[Opening COLLECTED DATA section]

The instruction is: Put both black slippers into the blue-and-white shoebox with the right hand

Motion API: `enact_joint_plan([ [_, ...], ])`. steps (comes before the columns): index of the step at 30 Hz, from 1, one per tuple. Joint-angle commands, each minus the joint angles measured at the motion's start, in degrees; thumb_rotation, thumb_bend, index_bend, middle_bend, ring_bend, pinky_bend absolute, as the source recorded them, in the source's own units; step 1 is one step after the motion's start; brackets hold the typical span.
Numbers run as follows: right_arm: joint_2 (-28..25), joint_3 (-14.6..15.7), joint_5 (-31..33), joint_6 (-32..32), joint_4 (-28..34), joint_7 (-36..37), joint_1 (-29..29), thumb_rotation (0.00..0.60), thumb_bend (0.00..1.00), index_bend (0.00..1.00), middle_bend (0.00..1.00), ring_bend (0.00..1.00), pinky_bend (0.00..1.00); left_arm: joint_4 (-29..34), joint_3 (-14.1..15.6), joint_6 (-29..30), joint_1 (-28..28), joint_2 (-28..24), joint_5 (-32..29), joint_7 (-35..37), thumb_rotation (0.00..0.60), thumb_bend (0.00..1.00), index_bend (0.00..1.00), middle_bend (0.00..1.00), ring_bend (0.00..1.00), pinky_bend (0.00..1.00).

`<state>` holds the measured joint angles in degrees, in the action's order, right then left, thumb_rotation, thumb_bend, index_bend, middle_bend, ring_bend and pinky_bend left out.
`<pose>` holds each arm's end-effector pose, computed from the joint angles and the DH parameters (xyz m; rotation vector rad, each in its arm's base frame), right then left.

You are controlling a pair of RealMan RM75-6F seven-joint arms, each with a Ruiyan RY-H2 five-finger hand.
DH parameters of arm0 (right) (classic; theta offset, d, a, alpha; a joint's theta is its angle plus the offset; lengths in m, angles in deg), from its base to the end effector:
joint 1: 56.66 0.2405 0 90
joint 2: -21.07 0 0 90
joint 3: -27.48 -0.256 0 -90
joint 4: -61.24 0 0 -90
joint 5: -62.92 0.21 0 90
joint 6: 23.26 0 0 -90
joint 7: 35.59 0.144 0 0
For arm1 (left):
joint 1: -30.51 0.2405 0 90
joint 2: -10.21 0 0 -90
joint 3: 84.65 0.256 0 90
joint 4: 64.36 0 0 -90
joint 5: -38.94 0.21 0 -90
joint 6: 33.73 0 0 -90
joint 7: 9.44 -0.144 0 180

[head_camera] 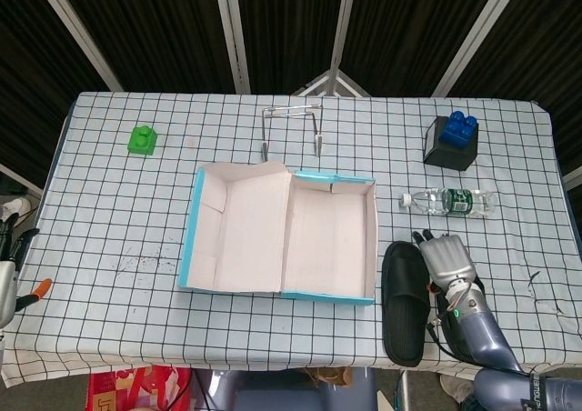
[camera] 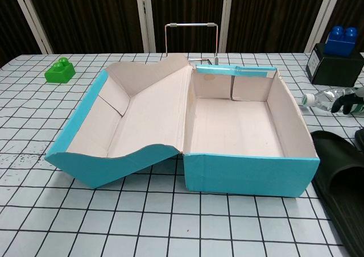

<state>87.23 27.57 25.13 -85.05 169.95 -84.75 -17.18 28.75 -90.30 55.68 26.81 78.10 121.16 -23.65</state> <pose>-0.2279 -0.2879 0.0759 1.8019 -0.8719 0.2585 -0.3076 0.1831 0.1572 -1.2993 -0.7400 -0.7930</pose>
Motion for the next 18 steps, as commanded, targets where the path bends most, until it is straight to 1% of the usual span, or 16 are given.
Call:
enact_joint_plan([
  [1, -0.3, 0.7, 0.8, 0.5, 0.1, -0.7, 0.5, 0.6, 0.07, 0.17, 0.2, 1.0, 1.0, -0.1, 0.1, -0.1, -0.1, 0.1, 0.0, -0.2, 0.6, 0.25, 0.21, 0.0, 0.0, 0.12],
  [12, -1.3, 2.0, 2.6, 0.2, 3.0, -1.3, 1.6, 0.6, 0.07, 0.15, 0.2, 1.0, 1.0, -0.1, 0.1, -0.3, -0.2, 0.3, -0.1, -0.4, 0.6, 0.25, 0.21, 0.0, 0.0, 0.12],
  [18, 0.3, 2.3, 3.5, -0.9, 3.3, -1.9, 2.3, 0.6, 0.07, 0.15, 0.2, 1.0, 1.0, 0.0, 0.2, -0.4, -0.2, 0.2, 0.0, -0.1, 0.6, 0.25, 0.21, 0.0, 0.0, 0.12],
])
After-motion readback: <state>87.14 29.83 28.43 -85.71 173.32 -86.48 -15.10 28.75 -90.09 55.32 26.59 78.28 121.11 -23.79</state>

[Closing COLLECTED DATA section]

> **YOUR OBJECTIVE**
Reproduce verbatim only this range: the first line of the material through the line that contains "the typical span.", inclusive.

> **RESPONSE TO THIS EXERCISE**
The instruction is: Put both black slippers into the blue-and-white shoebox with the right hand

Motion API: `enact_joint_plan([ [_, ...], ])`. steps (comes before the columns): index of the step at 30 Hz, from 1, one per tuple. Joint-angle commands, each minus the joint angles measured at the motion's start, in degrees; thumb_rotation, thumb_bend, index_bend, middle_bend, ring_bend, pinky_bend absolute, as the source recorded them, in the source's own units; step 1 is one step after the motion's start; brackets hold the typical span.

With this, the answer is done.